Tuesday, November 3, 2009

Carl Rossi Review: A Tale of Two Cities

Dale Place as Marquis de Evremonde



The Wheelock Family Theatre begins it 29th season of family entertainment with A TALE OF TWO CITIES: its production is not only excellent Dickens but makes perfect sense of Brecht’s theories on Epic Theatre, whether intentional or not, and this stirring tale of love and sacrifice during the French Revolution springs onstage like a tiger in Dwayne Hartford’s faithful adaptation, shedding a few minor characters in transit.


How can the most popular Victorian novelist become Brechtian? For starters, Mr. Dickens always wrote of England’s social conditions, her class system and the plight of her poor and downtrodden; in A TALE OF TWO CITIES, he pushed his themes to their logical conclusion: Revolution --- between Mr. Hartford and director Susan Kosoff, here is a theatre-lesson to be taught and learned. Secondly, Mr. Hartford’s characters are the stuff of melodrama --- one-dimensional types who exist to further the plot and no more (sardonic Sydney Carton becomes the “distancing” narrator) --- and Ms. Kosoff’s busy, detailed ensemble has no time to “act”; its job is to keep the wheels of revolution spinning right down to Carton’s closing lines. In other words, the characters are defined by what they DO rather than by what they ARE --- even the sentimental reunion of father and daughter, in the beginning, is but a necessary prelude to the coming storm. Ms. Kosoff’s production may be a THINKING production but it is by no means a cold one, this TALE’s pathos --- so welcome by being so unforced! --- flows whenever its characters are powerless to stop those ever-turning wheels: Carton’s intoxicated pledge to Lucie who is set to marry Darnay; the anonymous street-child crushed beneath the Marquis’ carriage; Dr. Manette’s collapse after reading aloud his own denunciation of Darcy before the tribunal; the silent trembling of a man in line waiting to be guillotined while, behind him, Carton and the Seamstress have their transcending love-duet; the slicing sounds of the offstage guillotine as, one by one, the victims make their exit. No, not cold at all, but THRILLING, and held together by Jane Staab’s Madame Defarge who, step-by-step, becomes a demented Fury incarnate: ah, her chilling stance when she realizes that the hated Darnay is not the last of his line, after all; her battle to the death with Miss Pross.... Thrilling, passionate theatre of the People and for the People --- you can’t get more Brechtian than that, what?

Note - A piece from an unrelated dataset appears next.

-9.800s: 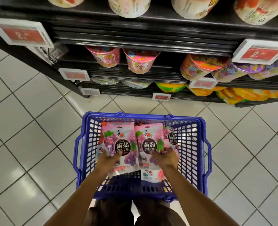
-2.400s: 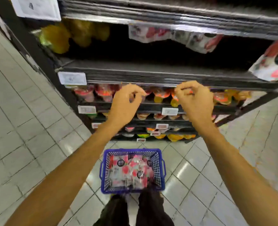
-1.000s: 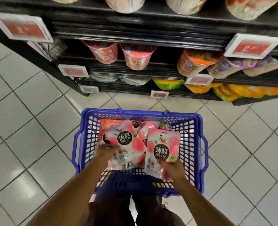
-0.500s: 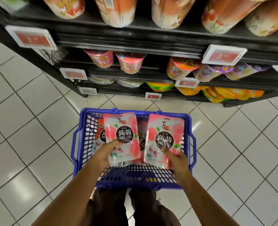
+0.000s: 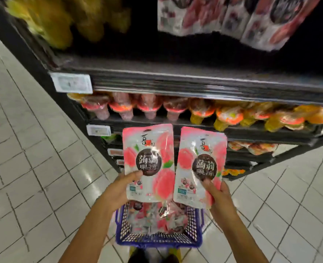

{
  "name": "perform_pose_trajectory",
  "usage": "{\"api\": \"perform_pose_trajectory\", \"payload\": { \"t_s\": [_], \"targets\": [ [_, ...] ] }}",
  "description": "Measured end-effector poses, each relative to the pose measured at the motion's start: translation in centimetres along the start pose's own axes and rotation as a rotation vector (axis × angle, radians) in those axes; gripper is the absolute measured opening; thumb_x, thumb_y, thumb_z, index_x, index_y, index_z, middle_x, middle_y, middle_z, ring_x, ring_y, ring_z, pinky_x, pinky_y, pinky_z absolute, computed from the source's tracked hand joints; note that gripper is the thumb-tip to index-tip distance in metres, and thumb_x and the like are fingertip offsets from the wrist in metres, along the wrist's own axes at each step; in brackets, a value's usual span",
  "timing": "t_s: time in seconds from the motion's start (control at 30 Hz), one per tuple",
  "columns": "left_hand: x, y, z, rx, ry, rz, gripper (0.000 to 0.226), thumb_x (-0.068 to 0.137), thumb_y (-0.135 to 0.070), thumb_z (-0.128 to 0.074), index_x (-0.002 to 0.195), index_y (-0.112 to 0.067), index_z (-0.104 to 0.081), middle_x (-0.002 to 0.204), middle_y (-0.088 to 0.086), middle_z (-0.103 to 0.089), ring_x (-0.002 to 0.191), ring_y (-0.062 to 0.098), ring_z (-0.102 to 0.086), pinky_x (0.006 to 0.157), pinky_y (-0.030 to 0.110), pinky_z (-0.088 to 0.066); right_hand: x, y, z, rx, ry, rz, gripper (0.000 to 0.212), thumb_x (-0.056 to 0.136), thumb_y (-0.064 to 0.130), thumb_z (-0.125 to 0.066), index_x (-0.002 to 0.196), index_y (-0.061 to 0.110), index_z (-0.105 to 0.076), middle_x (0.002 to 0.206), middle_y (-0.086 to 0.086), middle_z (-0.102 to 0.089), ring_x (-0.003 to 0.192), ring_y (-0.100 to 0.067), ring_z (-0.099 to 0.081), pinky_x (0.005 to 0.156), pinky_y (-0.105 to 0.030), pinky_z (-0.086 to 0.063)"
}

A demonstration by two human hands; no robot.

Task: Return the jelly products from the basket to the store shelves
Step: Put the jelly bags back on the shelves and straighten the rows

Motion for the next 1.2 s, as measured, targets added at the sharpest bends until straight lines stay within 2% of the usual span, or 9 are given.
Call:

My heartfelt congratulations (and gratitude) to Ms. Kosoff and her ensemble for a job superbly done --- some of her actors continue to do their familiar thing, but caught up in this sweep of events, they seem brand new --- and to Anita Fuchs for her stark, functional scaffolding and suggested guillotine and to Lisa Simpson for her brisk period costumes, and so on and so on, down to the friendly ticket-takers. This is one evening of children’s theatre where the adults may well outnumber the youngsters, audience-wise (go, ye greybeards, and become children, yourselves, again!), and it runs throughout November, departing just before the annual army of Scrooges set up shop in December.